*WHAT YOU ARE ASKED TO DO*
No pictures are to be included when the entries below are reproduced exactly.

.....

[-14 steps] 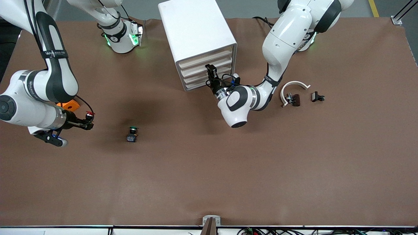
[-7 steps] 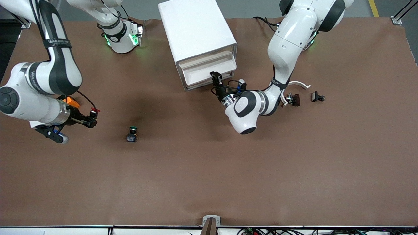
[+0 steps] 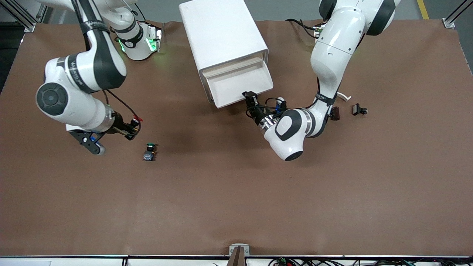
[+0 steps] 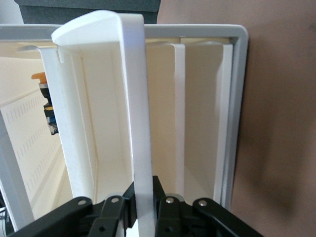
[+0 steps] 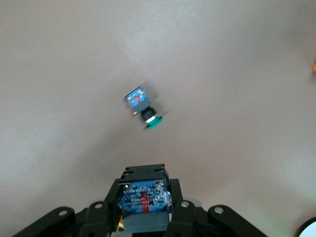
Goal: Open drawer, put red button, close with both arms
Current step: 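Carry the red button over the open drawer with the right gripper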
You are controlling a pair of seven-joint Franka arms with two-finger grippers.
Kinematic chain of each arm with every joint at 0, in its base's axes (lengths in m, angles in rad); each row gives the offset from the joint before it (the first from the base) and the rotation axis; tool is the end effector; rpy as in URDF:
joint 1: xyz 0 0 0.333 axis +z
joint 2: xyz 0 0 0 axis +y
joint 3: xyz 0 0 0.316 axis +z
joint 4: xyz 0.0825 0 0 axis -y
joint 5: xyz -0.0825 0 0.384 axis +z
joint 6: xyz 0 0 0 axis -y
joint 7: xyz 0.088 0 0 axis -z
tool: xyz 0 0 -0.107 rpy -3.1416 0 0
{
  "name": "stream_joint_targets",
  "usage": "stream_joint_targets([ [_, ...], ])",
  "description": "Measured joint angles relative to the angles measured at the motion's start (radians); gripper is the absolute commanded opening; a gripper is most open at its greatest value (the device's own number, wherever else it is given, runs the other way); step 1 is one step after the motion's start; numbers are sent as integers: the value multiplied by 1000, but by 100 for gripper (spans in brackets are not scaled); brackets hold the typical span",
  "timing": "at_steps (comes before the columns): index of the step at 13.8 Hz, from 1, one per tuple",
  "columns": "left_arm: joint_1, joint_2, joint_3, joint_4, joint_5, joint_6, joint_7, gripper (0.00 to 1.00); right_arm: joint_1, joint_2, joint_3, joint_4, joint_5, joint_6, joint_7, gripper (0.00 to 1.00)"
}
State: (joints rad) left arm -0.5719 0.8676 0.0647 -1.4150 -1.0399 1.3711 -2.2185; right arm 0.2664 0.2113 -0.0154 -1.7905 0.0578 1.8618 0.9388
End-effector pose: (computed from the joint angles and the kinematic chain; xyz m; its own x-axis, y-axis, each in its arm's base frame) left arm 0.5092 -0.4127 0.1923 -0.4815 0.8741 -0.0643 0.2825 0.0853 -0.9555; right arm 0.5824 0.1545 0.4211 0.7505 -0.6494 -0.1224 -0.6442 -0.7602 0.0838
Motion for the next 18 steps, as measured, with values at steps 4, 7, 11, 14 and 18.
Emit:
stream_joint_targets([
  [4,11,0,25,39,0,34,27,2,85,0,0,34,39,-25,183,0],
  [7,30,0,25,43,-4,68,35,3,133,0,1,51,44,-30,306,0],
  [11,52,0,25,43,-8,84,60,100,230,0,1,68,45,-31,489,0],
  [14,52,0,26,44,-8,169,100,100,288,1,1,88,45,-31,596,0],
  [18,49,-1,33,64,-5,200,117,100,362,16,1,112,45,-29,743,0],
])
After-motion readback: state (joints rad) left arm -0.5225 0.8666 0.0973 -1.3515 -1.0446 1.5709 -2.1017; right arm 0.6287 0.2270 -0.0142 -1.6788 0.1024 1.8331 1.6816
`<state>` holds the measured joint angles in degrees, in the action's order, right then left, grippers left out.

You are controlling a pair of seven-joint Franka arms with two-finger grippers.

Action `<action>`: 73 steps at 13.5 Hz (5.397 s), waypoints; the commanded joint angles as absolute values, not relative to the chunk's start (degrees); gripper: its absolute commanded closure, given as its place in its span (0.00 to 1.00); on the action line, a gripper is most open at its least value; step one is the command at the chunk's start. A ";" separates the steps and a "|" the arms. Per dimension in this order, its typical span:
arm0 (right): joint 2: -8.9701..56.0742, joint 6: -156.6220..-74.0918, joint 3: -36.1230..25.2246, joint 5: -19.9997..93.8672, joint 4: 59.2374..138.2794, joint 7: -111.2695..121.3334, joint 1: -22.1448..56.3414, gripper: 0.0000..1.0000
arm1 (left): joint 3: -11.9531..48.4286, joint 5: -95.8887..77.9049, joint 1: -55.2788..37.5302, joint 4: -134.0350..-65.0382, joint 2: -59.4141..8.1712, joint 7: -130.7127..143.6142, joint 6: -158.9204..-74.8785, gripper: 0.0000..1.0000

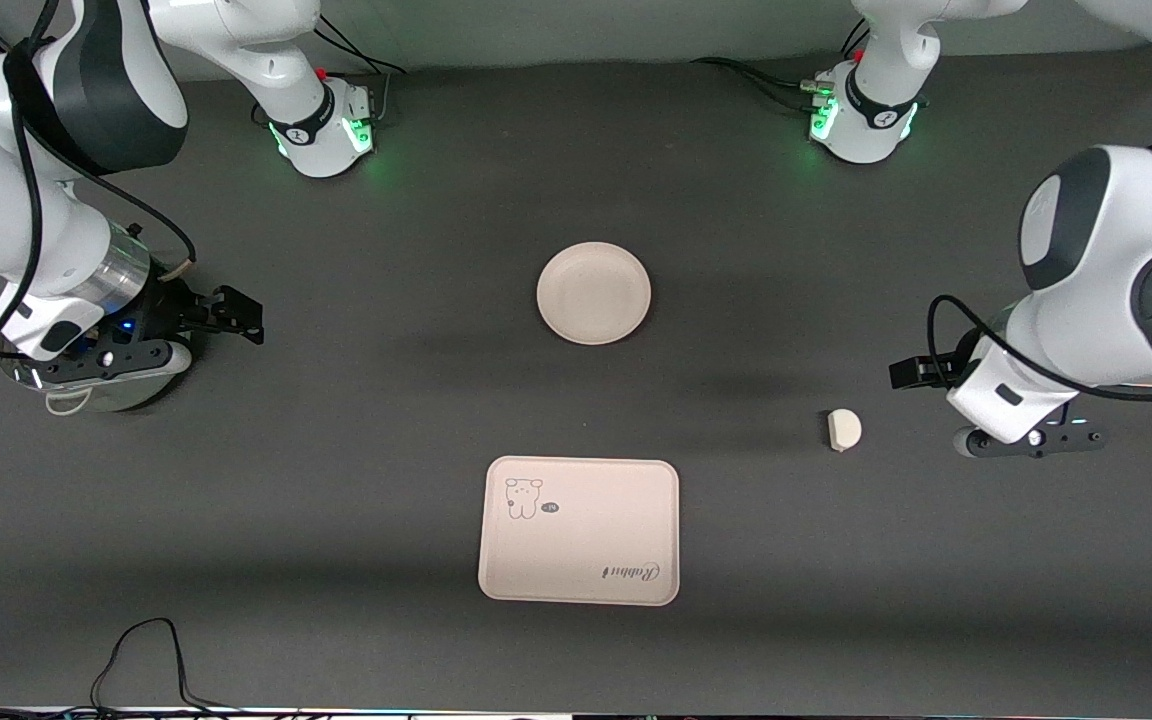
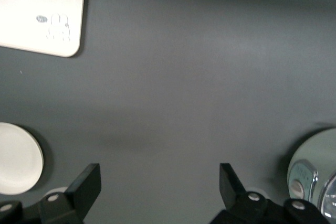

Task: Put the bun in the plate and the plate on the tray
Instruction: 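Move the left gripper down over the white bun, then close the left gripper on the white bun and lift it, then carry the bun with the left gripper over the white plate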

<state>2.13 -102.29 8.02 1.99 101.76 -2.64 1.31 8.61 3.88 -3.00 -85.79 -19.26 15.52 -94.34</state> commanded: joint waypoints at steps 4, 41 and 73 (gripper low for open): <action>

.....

*SOLUTION TO THE PROBLEM*
[-14 steps] 
[-7 steps] 
[+0 steps] 
[+0 steps] 
[+0 steps] 
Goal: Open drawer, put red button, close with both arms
Current step: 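Carry the red button over the open drawer with the right gripper
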You are controlling a pair of seven-joint Franka arms with two-finger grippers.
Kinematic chain of each arm with every joint at 0, in its base's axes (lengths in m, angles in rad); each row gives the offset from the joint before it (the first from the base) and the rotation axis; tool is the end effector; rpy as in URDF:
joint 1: xyz 0 0 0.333 axis +z
joint 2: xyz 0 0 0 axis +y
joint 3: xyz 0 0 0.316 axis +z
joint 4: xyz 0.0825 0 0 axis -y
joint 5: xyz -0.0825 0 0.384 axis +z
joint 6: xyz 0 0 0 axis -y
joint 7: xyz 0.088 0 0 axis -z
tool: xyz 0 0 -0.107 rpy -3.1416 0 0
{
  "name": "stream_joint_targets",
  "usage": "stream_joint_targets([ [_, ...], ])",
  "description": "Measured joint angles relative to the angles measured at the motion's start (radians); gripper is the absolute commanded opening; a gripper is most open at its greatest value (the device's own number, wherever else it is given, runs the other way); step 1 is one step after the motion's start; numbers are sent as integers: the value multiplied by 1000, but by 100 for gripper (spans in brackets are not scaled); brackets hold the typical span",
  "timing": "at_steps (comes before the columns): index of the step at 13.8 Hz, from 1, one per tuple",
  "columns": "left_arm: joint_1, joint_2, joint_3, joint_4, joint_5, joint_6, joint_7, gripper (0.00 to 1.00); right_arm: joint_1, joint_2, joint_3, joint_4, joint_5, joint_6, joint_7, gripper (0.00 to 1.00)"
}
State: (joints rad) left arm -0.5719 0.8676 0.0647 -1.4150 -1.0399 1.3711 -2.2185; right arm 0.2664 0.2113 -0.0154 -1.7905 0.0578 1.8618 0.9388
End-effector pose: (computed from the joint angles and the kinematic chain; xyz m; its own x-axis, y-axis, each in its arm's base frame) left arm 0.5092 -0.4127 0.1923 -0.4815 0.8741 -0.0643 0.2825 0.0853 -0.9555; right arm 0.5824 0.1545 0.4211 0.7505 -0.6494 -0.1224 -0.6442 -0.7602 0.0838
Motion for the next 18 steps, as measured, with values at steps 4, 7, 11, 14 and 18.
Emit:
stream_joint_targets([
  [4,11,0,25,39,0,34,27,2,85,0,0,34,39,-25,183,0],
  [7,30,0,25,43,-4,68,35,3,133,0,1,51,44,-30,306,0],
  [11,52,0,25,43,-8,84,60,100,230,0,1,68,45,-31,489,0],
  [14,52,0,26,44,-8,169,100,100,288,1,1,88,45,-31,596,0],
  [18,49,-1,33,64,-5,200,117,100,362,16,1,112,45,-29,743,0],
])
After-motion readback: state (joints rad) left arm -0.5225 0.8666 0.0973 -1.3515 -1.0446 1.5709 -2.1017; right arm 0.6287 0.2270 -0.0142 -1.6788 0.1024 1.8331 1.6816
`<state>` holds the measured joint angles in degrees, in the action's order, right then left, grippers left out.

You are controlling a pair of seven-joint Franka arms with two-finger grippers.

Action `<action>`: 73 steps at 13.5 Hz (5.397 s), waypoints; the commanded joint angles as absolute values, not relative to the chunk's start (degrees); gripper: its absolute commanded closure, given as its place in its span (0.00 to 1.00); on the action line, a gripper is most open at its least value; step one is the command at the chunk's start. A ";" separates the steps and a "|" the arms. Per dimension in this order, its typical span:
arm0 (right): joint 2: -8.9701..56.0742, joint 6: -156.6220..-74.0918, joint 3: -36.1230..25.2246, joint 5: -19.9997..93.8672, joint 4: 59.2374..138.2794, joint 7: -111.2695..121.3334, joint 1: -22.1448..56.3414, gripper: 0.0000..1.0000
arm1 (left): joint 3: -11.9531..48.4286, joint 5: -95.8887..77.9049, joint 1: -55.2788..37.5302, joint 4: -134.0350..-65.0382, joint 2: -59.4141..8.1712, joint 7: -130.7127..143.6142, joint 6: -158.9204..-74.8785, gripper: 0.0000..1.0000


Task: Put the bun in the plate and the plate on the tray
Instruction: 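Move the left gripper down over the white bun, then close the left gripper on the white bun and lift it, then carry the bun with the left gripper over the white plate
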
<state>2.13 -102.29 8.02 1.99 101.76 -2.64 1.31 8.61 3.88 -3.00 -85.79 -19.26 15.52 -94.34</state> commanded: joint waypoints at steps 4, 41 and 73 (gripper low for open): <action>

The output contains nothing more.